Word for word, copy the entire listing.

→ **Data segment**:
****************

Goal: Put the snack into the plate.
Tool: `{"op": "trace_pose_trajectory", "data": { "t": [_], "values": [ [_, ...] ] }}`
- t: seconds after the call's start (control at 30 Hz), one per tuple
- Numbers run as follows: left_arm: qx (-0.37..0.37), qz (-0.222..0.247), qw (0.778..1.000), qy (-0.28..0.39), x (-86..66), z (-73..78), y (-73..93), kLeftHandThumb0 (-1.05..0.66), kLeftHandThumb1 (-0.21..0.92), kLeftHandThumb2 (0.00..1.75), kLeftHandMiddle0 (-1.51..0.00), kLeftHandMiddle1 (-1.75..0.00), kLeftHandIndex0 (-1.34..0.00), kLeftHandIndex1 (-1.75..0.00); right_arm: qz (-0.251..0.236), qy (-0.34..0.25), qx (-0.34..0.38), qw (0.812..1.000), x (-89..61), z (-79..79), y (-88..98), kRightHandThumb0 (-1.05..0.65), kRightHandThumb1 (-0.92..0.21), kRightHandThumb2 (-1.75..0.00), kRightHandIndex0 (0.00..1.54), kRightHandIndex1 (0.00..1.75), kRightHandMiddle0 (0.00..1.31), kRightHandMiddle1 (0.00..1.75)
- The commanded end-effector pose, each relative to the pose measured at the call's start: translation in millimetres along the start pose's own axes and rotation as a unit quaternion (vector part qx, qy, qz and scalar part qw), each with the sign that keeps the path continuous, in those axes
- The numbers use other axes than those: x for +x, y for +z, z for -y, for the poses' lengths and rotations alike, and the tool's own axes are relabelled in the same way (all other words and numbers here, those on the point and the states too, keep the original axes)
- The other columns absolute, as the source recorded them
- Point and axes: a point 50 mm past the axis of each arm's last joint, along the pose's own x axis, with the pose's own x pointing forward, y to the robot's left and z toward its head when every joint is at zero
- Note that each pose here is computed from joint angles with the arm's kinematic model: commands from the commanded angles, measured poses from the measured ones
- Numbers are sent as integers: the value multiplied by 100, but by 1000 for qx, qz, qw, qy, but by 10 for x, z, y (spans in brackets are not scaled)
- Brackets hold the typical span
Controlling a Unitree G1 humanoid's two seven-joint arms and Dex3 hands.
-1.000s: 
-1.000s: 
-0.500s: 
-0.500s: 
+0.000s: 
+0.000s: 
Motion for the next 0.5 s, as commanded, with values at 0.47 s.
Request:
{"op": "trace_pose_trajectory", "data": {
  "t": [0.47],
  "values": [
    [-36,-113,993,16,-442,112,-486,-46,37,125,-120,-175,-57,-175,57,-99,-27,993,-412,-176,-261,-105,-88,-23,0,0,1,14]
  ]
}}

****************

→ **Output of the task**:
Goal: Put the snack into the plate.
Tool: `{"op": "trace_pose_trajectory", "data": { "t": [_], "values": [ [_, ...] ] }}`
- t: seconds after the call's start (control at 30 Hz), one per tuple
- Numbers run as follows: left_arm: qx (-0.37..0.37), qz (-0.222..0.247), qw (0.778..1.000), qy (-0.28..0.39), x (-86..66), z (-73..78), y (-73..93), kLeftHandThumb0 (-1.05..0.66), kLeftHandThumb1 (-0.21..0.92), kLeftHandThumb2 (0.00..1.75), kLeftHandMiddle0 (-1.51..0.00), kLeftHandMiddle1 (-1.75..0.00), kLeftHandIndex0 (-1.34..0.00), kLeftHandIndex1 (-1.75..0.00); right_arm: qz (-0.251..0.236), qy (-0.34..0.25), qx (-0.34..0.38), qw (0.812..1.000), x (-89..61), z (-79..79), y (-88..98), kRightHandThumb0 (-1.05..0.65), kRightHandThumb1 (-0.92..0.21), kRightHandThumb2 (-1.75..0.00), kRightHandIndex0 (0.00..1.54), kRightHandIndex1 (0.00..1.75), kRightHandMiddle0 (0.00..1.31), kRightHandMiddle1 (0.00..1.75)
- The commanded end-effector pose, each relative to the pose measured at the call's start: translation in millimetres along the start pose's own axes and rotation as a unit quaternion (vector part qx, qy, qz and scalar part qw), each with the sign that keeps the path continuous, in those axes
- The numbers use other axes than those: x for +x, y for +z, z for -y, for the poses' lengths and rotations alike, and the tool's own axes are relabelled in the same way (all other words and numbers here, those on the point and the states too, keep the original axes)
- The other columns absolute, as the source recorded them
- Point and axes: a point 50 mm past the axis of each arm's last joint, along the pose's own x axis, with the pose's own x pointing forward, y to the robot's left and z toward its head when every joint is at zero
- Note that each pose here is computed from joint angles with the arm's kinematic model: commands from the commanded angles, measured poses from the measured ones
- Numbers are sent as integers: the value multiplied by 100, but by 1000 for qx, qz, qw, qy, but by 10 for x, z, y (spans in brackets are not scaled)
- Brackets hold the typical span
Controlling a Unitree G1 humanoid's two seven-joint arms and Dex3 hands.
-1.000s: 
-1.000s: 
-0.500s: 
-0.500s: 
+0.000s: 
+0.000s: 
Motion for the next 0.5 s, as commanded, with values at 0.47 s.
Request:
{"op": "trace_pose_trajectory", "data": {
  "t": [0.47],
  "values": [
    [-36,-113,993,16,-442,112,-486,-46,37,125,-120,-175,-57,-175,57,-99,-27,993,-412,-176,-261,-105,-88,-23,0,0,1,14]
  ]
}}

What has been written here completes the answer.